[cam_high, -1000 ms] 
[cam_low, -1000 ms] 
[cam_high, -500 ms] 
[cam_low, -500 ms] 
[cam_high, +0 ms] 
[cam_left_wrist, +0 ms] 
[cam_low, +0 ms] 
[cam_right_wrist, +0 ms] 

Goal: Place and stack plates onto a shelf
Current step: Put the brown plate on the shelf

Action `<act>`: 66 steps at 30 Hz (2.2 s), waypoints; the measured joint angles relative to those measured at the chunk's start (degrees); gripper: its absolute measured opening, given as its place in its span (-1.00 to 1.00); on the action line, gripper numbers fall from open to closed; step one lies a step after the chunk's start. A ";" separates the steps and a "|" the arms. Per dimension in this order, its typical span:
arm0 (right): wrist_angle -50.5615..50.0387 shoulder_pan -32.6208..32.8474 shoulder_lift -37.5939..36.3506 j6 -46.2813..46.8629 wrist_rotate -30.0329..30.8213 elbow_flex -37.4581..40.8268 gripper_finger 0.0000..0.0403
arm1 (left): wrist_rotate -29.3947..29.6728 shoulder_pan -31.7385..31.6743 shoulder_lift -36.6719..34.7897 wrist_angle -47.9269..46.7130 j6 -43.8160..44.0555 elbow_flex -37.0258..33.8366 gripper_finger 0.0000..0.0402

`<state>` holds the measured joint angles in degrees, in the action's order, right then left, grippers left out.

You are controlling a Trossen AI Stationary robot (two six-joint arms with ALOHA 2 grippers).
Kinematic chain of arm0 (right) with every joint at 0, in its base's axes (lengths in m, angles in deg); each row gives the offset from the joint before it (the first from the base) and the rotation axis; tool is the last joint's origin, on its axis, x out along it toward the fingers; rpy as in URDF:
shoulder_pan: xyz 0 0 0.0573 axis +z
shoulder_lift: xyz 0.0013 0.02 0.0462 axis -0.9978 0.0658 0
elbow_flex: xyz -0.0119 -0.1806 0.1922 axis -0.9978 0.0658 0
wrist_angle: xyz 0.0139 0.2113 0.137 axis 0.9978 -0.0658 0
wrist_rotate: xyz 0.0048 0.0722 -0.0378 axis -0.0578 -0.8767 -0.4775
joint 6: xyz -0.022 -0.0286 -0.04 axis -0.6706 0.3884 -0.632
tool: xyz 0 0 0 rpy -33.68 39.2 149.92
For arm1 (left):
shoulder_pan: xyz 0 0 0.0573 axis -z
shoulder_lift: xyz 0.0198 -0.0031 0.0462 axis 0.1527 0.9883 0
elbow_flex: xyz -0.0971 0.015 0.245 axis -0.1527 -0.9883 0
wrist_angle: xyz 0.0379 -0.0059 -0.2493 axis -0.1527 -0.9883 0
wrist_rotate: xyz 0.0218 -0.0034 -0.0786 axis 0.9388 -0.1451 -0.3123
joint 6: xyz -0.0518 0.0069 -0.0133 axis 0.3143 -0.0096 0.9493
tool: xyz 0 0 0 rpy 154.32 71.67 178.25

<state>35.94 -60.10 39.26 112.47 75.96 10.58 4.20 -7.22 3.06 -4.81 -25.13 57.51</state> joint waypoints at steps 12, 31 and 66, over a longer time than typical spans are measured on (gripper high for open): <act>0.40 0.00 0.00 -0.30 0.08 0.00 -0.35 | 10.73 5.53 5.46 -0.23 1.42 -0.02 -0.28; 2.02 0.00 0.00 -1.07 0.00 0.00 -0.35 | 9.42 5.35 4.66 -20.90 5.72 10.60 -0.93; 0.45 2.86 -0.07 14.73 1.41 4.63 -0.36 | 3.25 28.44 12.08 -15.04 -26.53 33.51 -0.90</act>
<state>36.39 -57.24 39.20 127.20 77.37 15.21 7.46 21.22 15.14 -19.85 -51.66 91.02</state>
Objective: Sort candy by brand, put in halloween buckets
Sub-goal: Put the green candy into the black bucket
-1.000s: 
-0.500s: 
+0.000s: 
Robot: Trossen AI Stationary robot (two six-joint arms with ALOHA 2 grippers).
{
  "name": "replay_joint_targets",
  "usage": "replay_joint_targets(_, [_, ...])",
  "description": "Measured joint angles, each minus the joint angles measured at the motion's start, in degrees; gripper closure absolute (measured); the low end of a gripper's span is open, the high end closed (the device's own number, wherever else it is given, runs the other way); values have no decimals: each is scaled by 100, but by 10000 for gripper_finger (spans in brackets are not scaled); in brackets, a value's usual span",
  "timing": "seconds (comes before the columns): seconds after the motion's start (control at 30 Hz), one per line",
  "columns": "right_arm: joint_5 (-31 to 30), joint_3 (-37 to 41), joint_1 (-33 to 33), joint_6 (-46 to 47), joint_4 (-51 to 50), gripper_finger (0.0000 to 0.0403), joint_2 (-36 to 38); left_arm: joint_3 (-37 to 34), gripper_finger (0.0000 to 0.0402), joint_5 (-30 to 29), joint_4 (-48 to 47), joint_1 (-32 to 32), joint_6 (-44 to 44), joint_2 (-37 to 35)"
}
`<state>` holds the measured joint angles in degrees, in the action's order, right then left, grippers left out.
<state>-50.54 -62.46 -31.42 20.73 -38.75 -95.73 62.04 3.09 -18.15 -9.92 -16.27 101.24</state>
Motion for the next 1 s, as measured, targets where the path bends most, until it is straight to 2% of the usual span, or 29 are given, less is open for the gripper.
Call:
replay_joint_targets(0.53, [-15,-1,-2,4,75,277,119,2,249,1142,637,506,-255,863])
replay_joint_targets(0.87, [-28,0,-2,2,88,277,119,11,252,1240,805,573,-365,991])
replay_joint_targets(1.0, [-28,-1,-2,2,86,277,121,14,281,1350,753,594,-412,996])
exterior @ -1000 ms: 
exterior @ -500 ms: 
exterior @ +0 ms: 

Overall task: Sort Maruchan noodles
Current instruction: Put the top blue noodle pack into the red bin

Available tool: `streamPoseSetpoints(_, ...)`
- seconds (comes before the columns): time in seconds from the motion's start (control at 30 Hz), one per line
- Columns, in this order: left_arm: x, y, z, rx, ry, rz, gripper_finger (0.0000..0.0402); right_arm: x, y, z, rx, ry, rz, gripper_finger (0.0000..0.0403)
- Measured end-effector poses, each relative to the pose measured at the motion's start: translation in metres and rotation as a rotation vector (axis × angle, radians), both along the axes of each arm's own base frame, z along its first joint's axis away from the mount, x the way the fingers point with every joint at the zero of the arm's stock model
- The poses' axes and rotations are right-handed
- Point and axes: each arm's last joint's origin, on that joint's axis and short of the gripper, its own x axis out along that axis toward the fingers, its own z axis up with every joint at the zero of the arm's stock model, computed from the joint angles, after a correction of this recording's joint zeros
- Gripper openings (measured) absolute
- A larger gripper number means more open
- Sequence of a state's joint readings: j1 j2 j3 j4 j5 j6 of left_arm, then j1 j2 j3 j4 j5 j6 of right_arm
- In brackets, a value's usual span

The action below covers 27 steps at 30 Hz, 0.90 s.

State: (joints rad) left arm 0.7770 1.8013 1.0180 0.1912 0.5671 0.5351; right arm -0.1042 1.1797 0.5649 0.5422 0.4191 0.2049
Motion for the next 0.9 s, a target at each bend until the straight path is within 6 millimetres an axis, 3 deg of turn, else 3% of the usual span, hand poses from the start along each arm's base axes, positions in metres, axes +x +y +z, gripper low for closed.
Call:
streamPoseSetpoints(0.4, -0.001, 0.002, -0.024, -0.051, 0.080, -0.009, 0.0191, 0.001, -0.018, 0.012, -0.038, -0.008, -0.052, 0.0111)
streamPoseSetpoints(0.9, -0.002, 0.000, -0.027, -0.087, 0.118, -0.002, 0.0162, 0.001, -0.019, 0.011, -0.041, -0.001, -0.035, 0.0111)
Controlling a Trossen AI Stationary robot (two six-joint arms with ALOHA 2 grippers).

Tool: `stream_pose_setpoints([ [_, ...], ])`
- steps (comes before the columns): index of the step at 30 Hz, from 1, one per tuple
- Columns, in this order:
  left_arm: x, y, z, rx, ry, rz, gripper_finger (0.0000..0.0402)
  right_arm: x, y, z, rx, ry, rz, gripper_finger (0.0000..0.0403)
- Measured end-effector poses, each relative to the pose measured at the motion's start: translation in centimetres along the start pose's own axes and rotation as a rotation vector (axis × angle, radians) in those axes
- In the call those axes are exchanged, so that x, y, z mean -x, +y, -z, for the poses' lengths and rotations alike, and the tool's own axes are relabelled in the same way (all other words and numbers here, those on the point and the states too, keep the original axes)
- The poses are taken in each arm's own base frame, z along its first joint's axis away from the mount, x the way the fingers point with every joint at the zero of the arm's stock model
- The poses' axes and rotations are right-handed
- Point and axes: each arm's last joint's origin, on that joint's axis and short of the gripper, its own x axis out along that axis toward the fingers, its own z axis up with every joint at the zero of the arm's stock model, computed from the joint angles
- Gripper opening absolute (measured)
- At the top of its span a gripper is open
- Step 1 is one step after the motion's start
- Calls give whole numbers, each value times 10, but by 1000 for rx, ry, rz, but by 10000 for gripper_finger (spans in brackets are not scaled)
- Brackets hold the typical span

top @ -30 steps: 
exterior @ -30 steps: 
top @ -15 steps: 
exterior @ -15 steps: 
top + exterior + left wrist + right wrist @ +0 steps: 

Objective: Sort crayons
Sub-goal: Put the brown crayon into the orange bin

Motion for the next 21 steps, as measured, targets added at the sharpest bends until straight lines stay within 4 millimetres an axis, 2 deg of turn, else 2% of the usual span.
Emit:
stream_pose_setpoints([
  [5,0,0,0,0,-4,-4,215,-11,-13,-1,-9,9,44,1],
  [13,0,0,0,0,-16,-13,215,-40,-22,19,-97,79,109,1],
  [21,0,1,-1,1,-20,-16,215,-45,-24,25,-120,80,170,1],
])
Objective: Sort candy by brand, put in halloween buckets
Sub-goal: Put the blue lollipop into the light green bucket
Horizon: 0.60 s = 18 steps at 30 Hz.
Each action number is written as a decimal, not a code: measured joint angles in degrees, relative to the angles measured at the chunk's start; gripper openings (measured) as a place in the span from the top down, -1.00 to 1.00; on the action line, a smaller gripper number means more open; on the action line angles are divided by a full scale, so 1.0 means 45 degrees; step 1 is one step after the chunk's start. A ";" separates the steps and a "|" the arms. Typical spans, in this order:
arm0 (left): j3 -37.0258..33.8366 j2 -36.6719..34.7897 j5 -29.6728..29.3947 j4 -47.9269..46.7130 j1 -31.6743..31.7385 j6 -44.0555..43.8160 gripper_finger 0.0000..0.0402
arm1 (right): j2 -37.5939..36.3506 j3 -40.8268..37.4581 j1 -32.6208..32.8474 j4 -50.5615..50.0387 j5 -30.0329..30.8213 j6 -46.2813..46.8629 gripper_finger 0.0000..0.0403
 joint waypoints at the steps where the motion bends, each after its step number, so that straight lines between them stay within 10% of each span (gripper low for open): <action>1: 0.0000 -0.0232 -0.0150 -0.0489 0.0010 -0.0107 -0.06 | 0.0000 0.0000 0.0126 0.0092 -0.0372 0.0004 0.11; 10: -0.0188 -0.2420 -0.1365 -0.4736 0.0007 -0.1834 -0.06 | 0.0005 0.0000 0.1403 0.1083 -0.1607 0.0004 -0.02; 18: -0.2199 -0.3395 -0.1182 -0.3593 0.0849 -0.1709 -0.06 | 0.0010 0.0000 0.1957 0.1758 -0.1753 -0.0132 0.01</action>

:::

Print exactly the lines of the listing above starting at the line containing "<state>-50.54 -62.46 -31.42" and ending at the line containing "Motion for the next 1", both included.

**Response to this exercise:**
<state>-50.54 -62.46 -31.42 20.73 -38.75 -95.73 62.04 3.09 -18.15 -9.92 -16.27 101.24</state>
Motion for the next 1 s, as measured, targets where the path bends most, until it is straight to 2% of the usual span, or 29 are given, less is open for the gripper.

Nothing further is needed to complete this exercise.